The AI video analytics system, called “DETECTOR,” was developed for the Barcelona subway network by Spanish software company AWAAIT — the company’s name is the phonetic spelling of the Catalan word ‘aguait’, which means watchful or vigilant. Though the M.T.A. confirmed that it is the same AI system being used, the agency references the system in its report much more vaguely, calling it “computer technology” that counts fare evaders.
This might be to differentiate from how the technology is being used in Barcelona — AWAAIT advertises that their system provides ticket inspectors with near-instant fare evasion alerts in an app on their smartphones, “allowing for rapid and selective interventions before the offenders reach the platform.” Inspectors can then log the outcome of each incident, i.e., whether an offender was apprehended, fined, or not fined, in the app.

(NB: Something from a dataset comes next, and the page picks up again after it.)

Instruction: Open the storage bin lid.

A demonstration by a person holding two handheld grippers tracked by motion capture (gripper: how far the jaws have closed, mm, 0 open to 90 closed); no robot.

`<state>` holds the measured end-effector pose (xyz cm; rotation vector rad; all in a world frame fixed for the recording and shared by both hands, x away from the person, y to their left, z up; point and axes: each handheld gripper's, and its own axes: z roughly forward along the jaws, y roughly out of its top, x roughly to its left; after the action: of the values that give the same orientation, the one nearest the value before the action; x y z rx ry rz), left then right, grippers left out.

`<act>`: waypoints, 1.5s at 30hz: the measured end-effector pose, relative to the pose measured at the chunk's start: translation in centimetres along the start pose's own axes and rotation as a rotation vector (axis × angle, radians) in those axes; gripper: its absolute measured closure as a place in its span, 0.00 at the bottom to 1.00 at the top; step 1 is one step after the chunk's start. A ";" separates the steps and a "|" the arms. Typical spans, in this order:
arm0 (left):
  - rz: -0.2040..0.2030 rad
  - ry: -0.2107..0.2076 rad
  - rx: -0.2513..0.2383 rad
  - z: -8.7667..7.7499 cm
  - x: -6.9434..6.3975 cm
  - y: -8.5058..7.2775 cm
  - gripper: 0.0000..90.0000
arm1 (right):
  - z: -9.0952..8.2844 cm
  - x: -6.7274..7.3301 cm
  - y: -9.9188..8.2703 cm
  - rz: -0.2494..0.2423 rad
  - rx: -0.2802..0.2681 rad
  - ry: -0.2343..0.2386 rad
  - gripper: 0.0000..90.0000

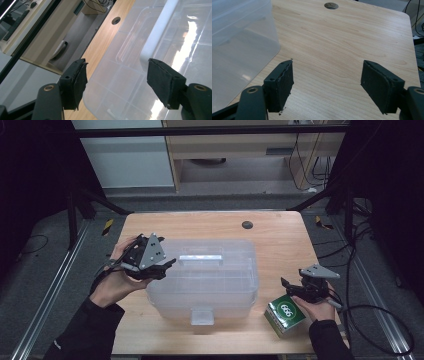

A spokesperson for the M.T.A. said that in NYC, the technology is only being used to generate reports and quantify the amount of fare evasion happening, not to identify fare evaders or assist law enforcement. AI-powered cameras have been used for years to detect everything from public intoxication to drowsiness in delivery drivers.
“It helps us just measure the amount of fare evasion happening,” the spokesperson told Insider. “It’s not alerting any NYPD officers in real time if fare evasion takes place, it’s not used to ping an officer and have them go after a person who fare evades. That’s not how the system works. It’s just our effort to see what is happening out there.”
The new program is certainly more thorough than MTA’s existing system for estimating fare evasion, which involves sending out a team of about 10 human checkers across the system to conduct one-hour surveys, making a count of all unpaid entries into the system across that hour.
With AWAAIT’s AI system, the M.T.A. can now track both the times of day when spikes in fare evasion occur and the different ways fare evaders are entering the transit system, the first time it’s had those numbers. In its latest Blue-Ribbon Panel report, the agency says that the biggest spike happens around 3 to 4 p.m., coinciding with school dismissal times, with a smaller spike happening around morning rush hour.
The AI’s analysis has also indicated that around 50% of subway evasion comes from people walking in through the emergency exit gates, 20% jump or climb over the turnstile, 12% duck underneath, and around 16% do what the M.T.A. has termed “back-cocking,” a method that has recently spread on social media as a “subway hack” that involves pulling the turnstile backwards and slipping through the gap.
Although the agency couldn’t confirm any correlation between the data produced by the AI system and the changes in the transit system it plans on making, it has proposed a range of new solutions in its latest report, from improving outreach to students to adding new fare gates that are harder to get through without paying and would allow for the elimination of the emergency gates.
“Social media chatter makes clear that many see fare evasion as outright cool or somehow socially justified,” the report reads. “It is neither.”